Ford Motor Company F's stock is down nearly 15 percent over the past year and is trading at a valuation where its F-150 truck franchise alone is worth more than the company's enterprise value, according to Morgan Stanley
Morgan Stanley's Adam Jonas gave Ford's stock a double upgrade from Underweight to Overweight with a price target raised from $10 to $15 (with a $25 bull case).
Ford's stock closed Tuesday at $10.78 per share, which values the automaker at $42.83 billion. The company's F-series truck franchise alone is worth $16 per share (based on 25 percent EBITDA margins at 6 times EBITDA) or roughly 130 percent of Ford's entire market cap, Jonas said in a note. When adding in the value of other truck franchises like Transit, Ranger and E Series, the value of Ford's entire truck business is worth nearly $20 per share or 160 percent of its market cap.

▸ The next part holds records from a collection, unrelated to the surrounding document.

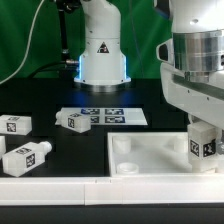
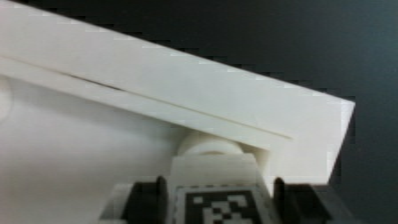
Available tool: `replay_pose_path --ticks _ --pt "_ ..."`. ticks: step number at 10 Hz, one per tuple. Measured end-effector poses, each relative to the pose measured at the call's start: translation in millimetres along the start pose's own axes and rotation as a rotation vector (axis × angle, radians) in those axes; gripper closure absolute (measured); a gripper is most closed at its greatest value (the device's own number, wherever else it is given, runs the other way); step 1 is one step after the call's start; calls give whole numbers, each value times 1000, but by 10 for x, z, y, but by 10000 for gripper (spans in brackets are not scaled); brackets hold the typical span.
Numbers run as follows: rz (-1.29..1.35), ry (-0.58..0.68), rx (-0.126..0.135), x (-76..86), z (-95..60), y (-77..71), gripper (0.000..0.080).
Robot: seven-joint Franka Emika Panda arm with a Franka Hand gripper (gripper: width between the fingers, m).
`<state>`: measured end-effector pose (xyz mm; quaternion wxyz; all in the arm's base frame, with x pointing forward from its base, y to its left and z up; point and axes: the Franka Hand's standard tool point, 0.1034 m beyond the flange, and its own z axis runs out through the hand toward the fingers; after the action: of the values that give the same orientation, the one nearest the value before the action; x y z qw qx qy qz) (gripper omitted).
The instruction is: Assemble one leg
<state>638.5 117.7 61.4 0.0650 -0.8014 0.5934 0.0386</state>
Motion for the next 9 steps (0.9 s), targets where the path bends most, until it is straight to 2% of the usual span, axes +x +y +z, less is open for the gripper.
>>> replay_pose_path --ticks 1,2,3,4,5,8,9 --pt "-113 9 -11 0 -5 11 518" --pt "-354 20 -29 -25 -25 22 444" --pt "-558 14 -36 -65 -69 17 444" --pt "-703 7 -41 -103 -106 23 261" --pt "-795 6 -41 -102 -119 28 173" --pt "-959 3 -43 -84 -107 33 157" --pt "-1129 11 -55 -46 -111 34 151"
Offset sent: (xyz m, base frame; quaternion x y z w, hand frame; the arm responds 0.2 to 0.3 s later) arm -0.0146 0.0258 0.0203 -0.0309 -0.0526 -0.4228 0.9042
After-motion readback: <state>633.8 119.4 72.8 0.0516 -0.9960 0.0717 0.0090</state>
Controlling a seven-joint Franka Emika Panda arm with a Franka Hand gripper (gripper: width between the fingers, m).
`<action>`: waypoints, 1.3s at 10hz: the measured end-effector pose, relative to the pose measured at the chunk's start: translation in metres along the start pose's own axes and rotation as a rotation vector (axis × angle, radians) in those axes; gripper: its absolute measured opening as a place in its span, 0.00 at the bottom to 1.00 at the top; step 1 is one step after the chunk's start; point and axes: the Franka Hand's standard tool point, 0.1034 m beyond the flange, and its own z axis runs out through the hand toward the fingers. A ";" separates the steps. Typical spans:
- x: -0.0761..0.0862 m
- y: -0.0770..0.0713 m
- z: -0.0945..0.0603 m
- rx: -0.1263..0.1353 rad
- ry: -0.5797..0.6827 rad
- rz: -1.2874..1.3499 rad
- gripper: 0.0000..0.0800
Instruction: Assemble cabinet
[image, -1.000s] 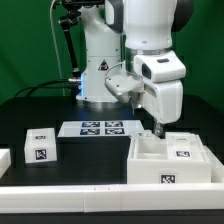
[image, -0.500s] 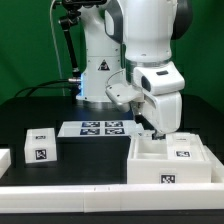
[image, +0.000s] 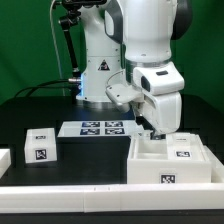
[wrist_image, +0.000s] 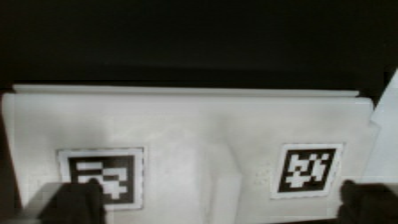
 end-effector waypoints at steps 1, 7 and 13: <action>0.000 0.000 0.000 0.000 0.000 0.000 0.66; -0.001 0.001 -0.001 -0.002 -0.001 0.001 0.02; -0.001 0.001 -0.002 -0.004 -0.002 0.016 0.00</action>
Offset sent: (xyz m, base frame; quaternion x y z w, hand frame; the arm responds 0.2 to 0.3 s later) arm 0.0000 0.0000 0.0000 0.0000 0.0000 0.0000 1.0000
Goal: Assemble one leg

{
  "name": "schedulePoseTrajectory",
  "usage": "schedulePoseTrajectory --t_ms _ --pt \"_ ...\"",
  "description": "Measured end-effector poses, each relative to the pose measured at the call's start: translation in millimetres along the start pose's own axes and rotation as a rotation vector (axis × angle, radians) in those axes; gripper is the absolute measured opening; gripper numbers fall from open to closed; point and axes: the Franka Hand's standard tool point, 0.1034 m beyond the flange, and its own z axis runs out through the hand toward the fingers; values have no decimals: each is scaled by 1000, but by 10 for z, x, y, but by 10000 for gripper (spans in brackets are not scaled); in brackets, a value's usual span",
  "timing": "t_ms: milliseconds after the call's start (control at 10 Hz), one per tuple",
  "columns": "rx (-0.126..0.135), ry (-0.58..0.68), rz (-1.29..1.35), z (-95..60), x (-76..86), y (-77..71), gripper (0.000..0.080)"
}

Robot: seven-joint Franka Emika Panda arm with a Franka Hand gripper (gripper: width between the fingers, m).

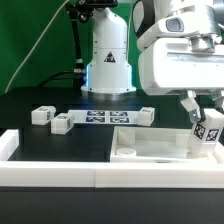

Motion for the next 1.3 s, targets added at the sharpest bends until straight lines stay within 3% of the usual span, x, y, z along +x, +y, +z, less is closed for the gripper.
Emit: schedulePoseTrajectory --t_ms 300,500,600,700,1300 --pt "-3 12 2 -6 -8 -7 294" --pt "-3 12 1 -6 -8 -7 531" --pt "-3 12 1 -6 -8 -7 531" --pt "-3 12 1 -6 -8 -7 632" --pt "-7 7 -7 -52 26 37 649"
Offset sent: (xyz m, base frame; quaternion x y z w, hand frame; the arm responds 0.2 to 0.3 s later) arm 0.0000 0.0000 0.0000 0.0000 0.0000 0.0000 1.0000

There are several other "blind spots in the investment debate" that supports a bullish stance, Jonas said. These include ongoing U.S. SAAR strength in which a 5 percent change is worth 16 percent to Ford's earnings, savings from management's restructuring plans and initiatives represents a "cheap call option," and benefits from the U.S. infrastructure bill.
Bottom line, Ford is an "out-of-favor self-help story with room to surprise the market" and a bearish stance on the stock that has been in place since 2014 no longer applies, Jonas said.
Shares of Ford were trading higher by more than 3.5 percent at $11.17 early Wednesday morning.